In this tutorial we will go over using a recurrent neural network to classify clockwise and anticlockwise spirals. By the end of this tutorial you will be able to:

  1. Create custom Lux models.

  2. Become familiar with the Lux recurrent neural network API.

  3. Training using Optimisers.jl and Zygote.jl.

Package Imports

Note: If you wish to use AutoZygote() for automatic differentiation, add Zygote to your project dependencies and include using Zygote.

julia
using ADTypes, Lux, JLD2, MLUtils, Optimisers, Printf, Reactant, Random

Dataset

We will use MLUtils to generate 500 (noisy) clockwise and 500 (noisy) anticlockwise spirals. Using this data we will create a MLUtils.DataLoader. Our dataloader will give us sequences of size 2 × seq_len × batch_size and we need to predict a binary value whether the sequence is clockwise or anticlockwise.

julia
function create_dataset(; dataset_size=1000, sequence_length=50)
    # Create the spirals
    data = [MLUtils.Datasets.make_spiral(sequence_length) for _ in 1:dataset_size]
    # Get the labels
    labels = vcat(repeat([0.0f0], dataset_size ÷ 2), repeat([1.0f0], dataset_size ÷ 2))
    clockwise_spirals = [
        reshape(d[1][:, 1:sequence_length], :, sequence_length, 1) for
        d in data[1:(dataset_size ÷ 2)]
    ]
    anticlockwise_spirals = [
        reshape(d[1][:, (sequence_length + 1):end], :, sequence_length, 1) for
        d in data[((dataset_size ÷ 2) + 1):end]
    ]
    x_data = Float32.(cat(clockwise_spirals..., anticlockwise_spirals...; dims=3))
    return x_data, labels
end

function get_dataloaders(; dataset_size=1000, sequence_length=50)
    x_data, labels = create_dataset(; dataset_size, sequence_length)
    # Split the dataset
    (x_train, y_train), (x_val, y_val) = splitobs((x_data, labels); at=0.8, shuffle=true)
    # Create DataLoaders
    return (
        # Use DataLoader to automatically minibatch and shuffle the data
        DataLoader(
            collect.((x_train, y_train)); batchsize=128, shuffle=true, partial=false
        ),
        # Don't shuffle the validation data
        DataLoader(collect.((x_val, y_val)); batchsize=128, shuffle=false, partial=false),
    )
end

Creating a Classifier

We will be extending the Lux.AbstractLuxContainerLayer type for our custom model since it will contain a LSTM block and a classifier head.

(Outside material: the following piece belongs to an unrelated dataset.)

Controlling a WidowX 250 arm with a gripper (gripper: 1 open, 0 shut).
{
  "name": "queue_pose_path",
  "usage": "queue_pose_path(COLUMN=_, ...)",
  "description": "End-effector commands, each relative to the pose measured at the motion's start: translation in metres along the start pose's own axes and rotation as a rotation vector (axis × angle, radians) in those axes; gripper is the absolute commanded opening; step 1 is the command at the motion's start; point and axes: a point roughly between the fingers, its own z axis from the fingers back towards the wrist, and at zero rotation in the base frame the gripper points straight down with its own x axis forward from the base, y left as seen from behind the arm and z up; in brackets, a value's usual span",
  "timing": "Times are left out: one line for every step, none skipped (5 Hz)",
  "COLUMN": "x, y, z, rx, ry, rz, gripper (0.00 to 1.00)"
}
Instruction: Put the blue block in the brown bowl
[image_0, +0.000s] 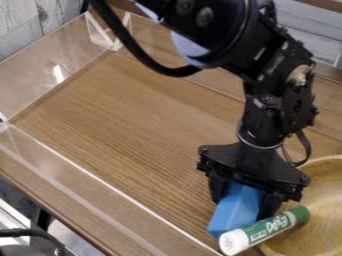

We pass the field names lstm_cell and classifier to the type to ensure that the parameters and states are automatically populated and we don't have to define Lux.initialparameters and Lux.initialstates.

To understand more about container layers, please look at Container Layer.

julia
struct SpiralClassifier{L,C} <: AbstractLuxContainerLayer{(:lstm_cell, :classifier)}
    lstm_cell::L
    classifier::C
end

We won't define the model from scratch but rather use the Lux.LSTMCell and Lux.Dense.

julia
function SpiralClassifier(in_dims, hidden_dims, out_dims)
    return SpiralClassifier(
        LSTMCell(in_dims => hidden_dims), Dense(hidden_dims => out_dims, sigmoid)
    )
end

We can use default Lux blocks – Recurrence(LSTMCell(in_dims => hidden_dims) – instead of defining the following. But let's still do it for the sake of it.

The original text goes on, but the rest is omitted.